(Source data)
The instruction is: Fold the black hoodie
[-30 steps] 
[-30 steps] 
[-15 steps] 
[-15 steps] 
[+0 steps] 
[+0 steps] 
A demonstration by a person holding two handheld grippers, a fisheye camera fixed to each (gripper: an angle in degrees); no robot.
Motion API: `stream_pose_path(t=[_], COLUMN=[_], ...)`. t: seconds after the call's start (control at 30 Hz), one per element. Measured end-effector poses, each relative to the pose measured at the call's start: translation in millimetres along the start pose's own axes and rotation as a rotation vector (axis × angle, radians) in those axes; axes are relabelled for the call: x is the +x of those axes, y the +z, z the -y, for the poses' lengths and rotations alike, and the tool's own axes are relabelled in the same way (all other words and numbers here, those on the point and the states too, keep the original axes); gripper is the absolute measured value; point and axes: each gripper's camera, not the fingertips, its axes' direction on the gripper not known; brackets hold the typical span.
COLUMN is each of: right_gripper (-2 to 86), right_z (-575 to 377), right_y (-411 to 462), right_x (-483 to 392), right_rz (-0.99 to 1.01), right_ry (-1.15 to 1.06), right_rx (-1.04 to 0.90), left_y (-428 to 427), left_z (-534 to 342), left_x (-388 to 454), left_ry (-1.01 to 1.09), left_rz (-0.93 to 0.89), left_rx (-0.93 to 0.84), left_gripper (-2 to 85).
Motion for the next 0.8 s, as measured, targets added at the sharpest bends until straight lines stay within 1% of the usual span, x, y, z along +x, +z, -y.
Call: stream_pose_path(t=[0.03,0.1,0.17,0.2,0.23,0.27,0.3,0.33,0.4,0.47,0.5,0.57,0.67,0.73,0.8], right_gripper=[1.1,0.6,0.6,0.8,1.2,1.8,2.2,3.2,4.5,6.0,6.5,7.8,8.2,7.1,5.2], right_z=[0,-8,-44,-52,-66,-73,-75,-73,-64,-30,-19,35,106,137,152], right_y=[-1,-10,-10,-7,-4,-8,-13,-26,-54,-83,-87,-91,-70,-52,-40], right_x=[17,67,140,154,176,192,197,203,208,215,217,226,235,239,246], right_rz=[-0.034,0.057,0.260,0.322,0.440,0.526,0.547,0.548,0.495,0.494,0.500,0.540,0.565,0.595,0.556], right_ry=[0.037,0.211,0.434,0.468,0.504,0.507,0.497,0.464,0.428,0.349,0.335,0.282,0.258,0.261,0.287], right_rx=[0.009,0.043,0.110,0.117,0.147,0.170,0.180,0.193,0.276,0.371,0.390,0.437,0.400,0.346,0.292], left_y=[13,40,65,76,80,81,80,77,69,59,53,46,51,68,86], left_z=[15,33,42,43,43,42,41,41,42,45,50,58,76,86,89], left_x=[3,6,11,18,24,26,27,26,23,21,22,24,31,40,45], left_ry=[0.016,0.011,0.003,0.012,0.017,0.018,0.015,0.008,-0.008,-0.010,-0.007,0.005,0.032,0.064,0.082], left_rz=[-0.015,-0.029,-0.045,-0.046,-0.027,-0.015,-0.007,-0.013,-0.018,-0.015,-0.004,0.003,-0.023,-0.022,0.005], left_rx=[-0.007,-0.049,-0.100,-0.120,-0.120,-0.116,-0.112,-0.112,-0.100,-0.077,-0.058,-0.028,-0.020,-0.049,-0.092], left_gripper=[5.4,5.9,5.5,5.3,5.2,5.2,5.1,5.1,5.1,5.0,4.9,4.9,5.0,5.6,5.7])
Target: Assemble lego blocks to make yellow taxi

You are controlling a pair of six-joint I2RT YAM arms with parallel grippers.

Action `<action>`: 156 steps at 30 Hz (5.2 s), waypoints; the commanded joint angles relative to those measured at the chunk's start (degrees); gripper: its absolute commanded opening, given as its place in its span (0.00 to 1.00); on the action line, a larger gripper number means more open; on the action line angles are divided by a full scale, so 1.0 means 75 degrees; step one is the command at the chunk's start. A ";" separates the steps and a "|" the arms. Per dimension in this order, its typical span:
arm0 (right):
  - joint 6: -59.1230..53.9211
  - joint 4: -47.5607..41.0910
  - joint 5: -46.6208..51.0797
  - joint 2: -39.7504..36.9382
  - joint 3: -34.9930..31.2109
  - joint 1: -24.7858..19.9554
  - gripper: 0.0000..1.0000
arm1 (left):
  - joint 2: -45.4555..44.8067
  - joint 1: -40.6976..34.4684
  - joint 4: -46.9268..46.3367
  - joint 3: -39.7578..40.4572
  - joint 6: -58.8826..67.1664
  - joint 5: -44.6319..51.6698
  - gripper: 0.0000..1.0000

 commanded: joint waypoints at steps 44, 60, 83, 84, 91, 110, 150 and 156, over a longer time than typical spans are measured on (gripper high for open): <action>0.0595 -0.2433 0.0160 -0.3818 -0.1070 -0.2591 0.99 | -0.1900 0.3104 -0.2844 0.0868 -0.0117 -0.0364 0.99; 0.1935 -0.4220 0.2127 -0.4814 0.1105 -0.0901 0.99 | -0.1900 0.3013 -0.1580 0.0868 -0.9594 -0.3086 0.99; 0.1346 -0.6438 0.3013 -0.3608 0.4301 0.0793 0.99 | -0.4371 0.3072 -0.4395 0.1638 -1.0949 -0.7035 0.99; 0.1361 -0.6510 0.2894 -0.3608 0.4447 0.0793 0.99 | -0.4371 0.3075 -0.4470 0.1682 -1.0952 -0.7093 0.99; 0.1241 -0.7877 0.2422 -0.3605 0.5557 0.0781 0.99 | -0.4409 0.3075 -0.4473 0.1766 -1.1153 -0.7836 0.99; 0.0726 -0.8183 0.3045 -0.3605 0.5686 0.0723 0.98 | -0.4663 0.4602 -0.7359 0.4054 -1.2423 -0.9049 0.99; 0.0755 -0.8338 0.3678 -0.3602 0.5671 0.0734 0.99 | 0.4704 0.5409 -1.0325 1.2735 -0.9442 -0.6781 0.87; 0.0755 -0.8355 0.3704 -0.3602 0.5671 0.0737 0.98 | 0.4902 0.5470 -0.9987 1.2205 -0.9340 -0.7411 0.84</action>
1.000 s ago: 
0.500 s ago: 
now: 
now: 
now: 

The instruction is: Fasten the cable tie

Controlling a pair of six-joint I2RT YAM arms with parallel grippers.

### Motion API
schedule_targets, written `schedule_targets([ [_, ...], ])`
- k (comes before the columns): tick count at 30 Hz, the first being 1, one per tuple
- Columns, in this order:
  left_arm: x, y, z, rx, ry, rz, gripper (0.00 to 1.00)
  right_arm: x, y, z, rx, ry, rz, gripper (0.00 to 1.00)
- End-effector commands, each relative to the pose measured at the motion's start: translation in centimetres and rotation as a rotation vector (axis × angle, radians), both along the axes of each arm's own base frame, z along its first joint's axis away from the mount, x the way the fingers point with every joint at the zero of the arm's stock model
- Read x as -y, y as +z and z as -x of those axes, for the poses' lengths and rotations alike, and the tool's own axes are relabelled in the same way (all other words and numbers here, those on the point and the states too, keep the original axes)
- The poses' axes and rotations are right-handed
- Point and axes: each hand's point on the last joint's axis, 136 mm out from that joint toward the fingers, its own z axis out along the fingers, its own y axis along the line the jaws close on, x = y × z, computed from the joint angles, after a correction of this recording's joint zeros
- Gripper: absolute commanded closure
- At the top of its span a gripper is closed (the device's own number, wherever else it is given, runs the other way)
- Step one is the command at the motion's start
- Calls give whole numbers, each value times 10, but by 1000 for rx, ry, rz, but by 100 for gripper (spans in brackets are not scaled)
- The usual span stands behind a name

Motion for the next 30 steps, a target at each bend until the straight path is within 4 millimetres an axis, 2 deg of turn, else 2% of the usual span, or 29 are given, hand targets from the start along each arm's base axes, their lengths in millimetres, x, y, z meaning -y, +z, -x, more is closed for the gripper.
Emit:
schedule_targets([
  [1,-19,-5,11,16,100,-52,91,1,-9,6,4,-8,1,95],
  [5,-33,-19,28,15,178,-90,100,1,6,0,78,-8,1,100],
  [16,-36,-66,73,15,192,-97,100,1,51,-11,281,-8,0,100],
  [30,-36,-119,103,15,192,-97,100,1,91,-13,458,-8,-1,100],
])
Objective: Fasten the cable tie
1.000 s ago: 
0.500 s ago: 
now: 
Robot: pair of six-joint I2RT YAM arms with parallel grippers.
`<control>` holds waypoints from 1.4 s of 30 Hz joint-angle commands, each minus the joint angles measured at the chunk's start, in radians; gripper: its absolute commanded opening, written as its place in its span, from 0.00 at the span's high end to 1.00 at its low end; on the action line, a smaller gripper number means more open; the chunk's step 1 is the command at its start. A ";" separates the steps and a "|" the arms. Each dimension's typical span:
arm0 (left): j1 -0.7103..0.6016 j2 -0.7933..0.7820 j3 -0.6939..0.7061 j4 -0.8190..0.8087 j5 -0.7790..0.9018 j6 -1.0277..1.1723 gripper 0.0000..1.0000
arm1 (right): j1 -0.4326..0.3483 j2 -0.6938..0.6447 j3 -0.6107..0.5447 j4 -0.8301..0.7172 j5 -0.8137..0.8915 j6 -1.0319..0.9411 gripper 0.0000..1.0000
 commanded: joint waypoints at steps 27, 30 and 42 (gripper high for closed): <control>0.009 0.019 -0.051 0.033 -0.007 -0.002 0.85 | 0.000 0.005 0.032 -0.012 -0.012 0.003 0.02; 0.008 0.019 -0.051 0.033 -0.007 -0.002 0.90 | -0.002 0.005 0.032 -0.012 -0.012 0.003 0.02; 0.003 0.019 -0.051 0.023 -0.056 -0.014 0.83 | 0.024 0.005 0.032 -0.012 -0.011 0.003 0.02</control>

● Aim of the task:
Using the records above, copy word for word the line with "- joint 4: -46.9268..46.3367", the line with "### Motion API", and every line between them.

● Solution:
  - joint 4: -46.9268..46.3367
  - joint 3: -39.7578..40.4572
  - joint 6: -58.8826..67.1664
  - joint 5: -44.6319..51.6698
  - gripper: 0.0000..1.0000

 commanded: joint waypoints at steps 44, 60, 83, 84, 91, 110, 150 and 156, over a longer time than typical spans are measured on (gripper high for open): <action>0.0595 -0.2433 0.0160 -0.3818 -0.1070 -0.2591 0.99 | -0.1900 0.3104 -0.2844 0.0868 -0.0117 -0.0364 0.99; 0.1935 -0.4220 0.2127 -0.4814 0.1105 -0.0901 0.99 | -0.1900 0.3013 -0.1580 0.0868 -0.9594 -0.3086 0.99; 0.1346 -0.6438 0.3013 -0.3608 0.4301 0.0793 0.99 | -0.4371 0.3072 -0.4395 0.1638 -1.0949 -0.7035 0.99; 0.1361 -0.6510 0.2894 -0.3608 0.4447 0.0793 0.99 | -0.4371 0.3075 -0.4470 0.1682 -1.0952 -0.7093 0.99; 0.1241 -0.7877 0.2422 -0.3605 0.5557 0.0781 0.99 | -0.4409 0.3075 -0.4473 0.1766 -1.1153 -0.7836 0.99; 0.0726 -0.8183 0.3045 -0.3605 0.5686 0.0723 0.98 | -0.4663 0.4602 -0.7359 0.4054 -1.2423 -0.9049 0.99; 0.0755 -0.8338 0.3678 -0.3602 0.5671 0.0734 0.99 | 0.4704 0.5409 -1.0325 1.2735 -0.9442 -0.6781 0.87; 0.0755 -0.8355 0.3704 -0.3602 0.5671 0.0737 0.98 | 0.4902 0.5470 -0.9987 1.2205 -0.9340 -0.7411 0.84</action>
1.000 s ago: 
0.500 s ago: 
now: 
now: 
now: 

The instruction is: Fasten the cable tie

Controlling a pair of six-joint I2RT YAM arms with parallel grippers.

### Motion API

No additional response is needed to complete this exercise.